Molecular mapping of a site for Cd2+-induced modification of human ether-à-go-go-related gene (hERG) channel activation.

Cd(2+) slows the rate of activation, accelerates the rate of deactivation and shifts the half-points of voltage-dependent activation (V(0.5,act)) and inactivation (V(0.5,inact)) of human ether-à-go-go-related gene (hERG) K(+) channels. To identify specific Cd(2+)-binding sites on the hERG channel, we mutated potential Cd(2+)-coordination residues located in the transmembrane domains or extracellular loops linking these domains, including five Cys, three His, nine Asp and eight Glu residues. Each residue was individually substituted with Ala and the resulting mutant channels heterologously expressed in Xenopus oocytes and their biophysical properties determined with standard two-microelectrode voltage-clamp technique. Cd(2+) at 0.5 mM caused a +36 mV shift of V(0.5,act) and a +18 mV shift of V(0.5,inact) in wild-type channels. Most mutant channels had a similar sensitivity to 0.5 mM Cd(2+). Mutation of single Asp residues located in the S2 (D456, D460) or S3 (D509) domains reduced the Cd(2+)-induced shift in V(0.5,act), but not V(0.5,inact).
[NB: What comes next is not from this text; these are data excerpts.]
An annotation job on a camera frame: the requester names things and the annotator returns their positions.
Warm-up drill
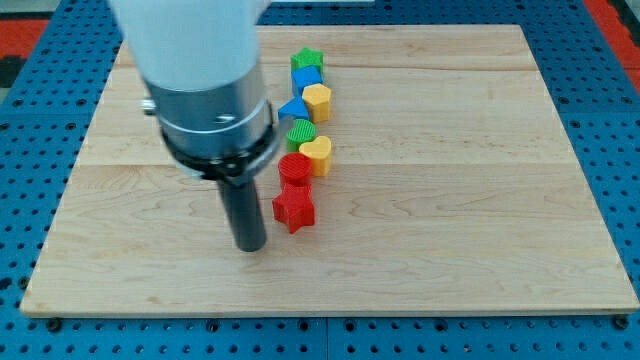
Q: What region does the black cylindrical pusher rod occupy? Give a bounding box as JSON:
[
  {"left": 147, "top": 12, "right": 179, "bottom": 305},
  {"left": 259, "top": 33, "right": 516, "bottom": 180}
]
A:
[{"left": 218, "top": 179, "right": 267, "bottom": 252}]

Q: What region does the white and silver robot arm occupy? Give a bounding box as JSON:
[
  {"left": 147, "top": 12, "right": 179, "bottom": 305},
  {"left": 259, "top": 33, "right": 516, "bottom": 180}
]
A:
[{"left": 110, "top": 0, "right": 293, "bottom": 252}]

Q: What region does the blue triangle block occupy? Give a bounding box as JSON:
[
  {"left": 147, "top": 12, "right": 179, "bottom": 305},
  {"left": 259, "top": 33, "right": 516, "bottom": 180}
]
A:
[{"left": 278, "top": 96, "right": 310, "bottom": 121}]

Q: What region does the red star block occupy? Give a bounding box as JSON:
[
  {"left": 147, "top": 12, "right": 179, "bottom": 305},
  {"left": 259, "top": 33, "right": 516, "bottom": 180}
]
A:
[{"left": 272, "top": 183, "right": 315, "bottom": 234}]

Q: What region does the red cylinder block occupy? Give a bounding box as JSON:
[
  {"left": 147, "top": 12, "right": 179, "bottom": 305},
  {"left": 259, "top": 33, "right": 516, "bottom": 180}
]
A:
[{"left": 277, "top": 152, "right": 312, "bottom": 188}]

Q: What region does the yellow heart block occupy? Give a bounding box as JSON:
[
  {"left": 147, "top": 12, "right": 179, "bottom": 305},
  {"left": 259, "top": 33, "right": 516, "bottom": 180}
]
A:
[{"left": 299, "top": 136, "right": 333, "bottom": 177}]

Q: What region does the green cylinder block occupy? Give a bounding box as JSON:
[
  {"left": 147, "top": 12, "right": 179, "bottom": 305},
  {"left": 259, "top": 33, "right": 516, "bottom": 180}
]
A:
[{"left": 285, "top": 119, "right": 317, "bottom": 153}]

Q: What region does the yellow pentagon block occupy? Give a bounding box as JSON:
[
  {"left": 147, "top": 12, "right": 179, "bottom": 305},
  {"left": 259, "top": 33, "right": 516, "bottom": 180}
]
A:
[{"left": 302, "top": 84, "right": 332, "bottom": 124}]

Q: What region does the blue cube block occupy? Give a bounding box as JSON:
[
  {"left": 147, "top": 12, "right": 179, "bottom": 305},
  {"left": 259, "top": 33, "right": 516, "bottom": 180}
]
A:
[{"left": 291, "top": 66, "right": 324, "bottom": 96}]

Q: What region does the green star block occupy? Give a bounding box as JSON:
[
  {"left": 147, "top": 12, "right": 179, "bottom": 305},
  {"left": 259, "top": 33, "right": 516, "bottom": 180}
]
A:
[{"left": 290, "top": 47, "right": 324, "bottom": 75}]

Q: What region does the light wooden board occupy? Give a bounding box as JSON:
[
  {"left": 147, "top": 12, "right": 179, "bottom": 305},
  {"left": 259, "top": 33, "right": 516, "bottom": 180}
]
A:
[{"left": 20, "top": 25, "right": 639, "bottom": 318}]

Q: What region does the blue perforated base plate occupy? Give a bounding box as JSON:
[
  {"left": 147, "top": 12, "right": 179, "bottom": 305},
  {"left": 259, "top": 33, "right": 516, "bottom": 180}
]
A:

Combined mutations of two or three of these key Asp residues nearly eliminated the shift induced by 0.5 mM Cd(2+). Mutation of D456, D460 and D509 also reduced the comparatively low-affinity effects of Ca(2+) and Mg(2+) on V(0.5,act). Extracellular Cd(2+) modulates hERG channel activation by binding to a coordination site formed, at least in part, by three Asp residues.